UEFA’s monopoly over European football is over, according to the European Court of Justice.
In a major blow to UEFA, the ECJ ruled that the organization’s rules requiring new competitions to be subject to its prior approval, and banning players from taking part in those competitions, were illegal.
The court also found that UEFA and FIFA’s exclusive control over the commercial exploitation of the rights related to those competitions were such as to restrict competition.
The court’s ruling is a significant victory for the Super League project, which aims to create a new, breakaway competition for Europe’s top clubs.
“We’ve won the right to compete,” Bernd Reichart, CEO of A22 Sports, which backs the Super League, said. “UEFA’s monopoly is over.

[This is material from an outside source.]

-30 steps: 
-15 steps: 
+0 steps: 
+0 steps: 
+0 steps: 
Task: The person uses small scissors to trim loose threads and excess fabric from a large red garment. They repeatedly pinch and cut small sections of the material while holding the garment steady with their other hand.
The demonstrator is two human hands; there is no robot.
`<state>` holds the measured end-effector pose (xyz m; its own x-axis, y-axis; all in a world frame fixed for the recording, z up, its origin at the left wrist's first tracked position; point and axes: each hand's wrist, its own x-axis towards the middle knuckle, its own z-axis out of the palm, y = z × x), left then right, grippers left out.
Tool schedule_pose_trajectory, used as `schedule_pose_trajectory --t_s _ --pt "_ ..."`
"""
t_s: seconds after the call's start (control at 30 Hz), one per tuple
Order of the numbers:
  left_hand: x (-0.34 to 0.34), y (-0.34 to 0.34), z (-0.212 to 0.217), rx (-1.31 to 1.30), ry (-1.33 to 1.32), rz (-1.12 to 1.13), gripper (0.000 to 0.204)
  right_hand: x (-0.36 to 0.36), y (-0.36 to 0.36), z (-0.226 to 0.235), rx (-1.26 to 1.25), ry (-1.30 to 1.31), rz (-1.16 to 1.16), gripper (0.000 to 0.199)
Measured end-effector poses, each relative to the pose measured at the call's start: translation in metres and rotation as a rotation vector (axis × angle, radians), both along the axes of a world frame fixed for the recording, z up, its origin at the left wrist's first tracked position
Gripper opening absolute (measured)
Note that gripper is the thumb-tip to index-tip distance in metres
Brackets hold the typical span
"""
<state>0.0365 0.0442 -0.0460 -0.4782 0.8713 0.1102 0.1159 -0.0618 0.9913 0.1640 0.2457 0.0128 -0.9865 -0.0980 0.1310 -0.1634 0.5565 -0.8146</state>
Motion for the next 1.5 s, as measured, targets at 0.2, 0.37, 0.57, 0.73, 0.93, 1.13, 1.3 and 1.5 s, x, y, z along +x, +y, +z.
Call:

Football is free.”
UEFA said it is confident that its new rules will comply with European laws and regulations.
The Super League project initially involved 12 clubs, but nine of them withdrew after facing fierce opposition from fans, politicians, and other stakeholders.
Real Madrid, Barcelona, and Juventus have remained committed to the project, and they are hopeful that it can be relaunched in the near future.
The case is likely to have a major impact on the future of European football.
It remains to be seen whether the Super League will be able to gain traction, but the ECJ’s ruling has certainly opened up the possibility of a new era for the sport.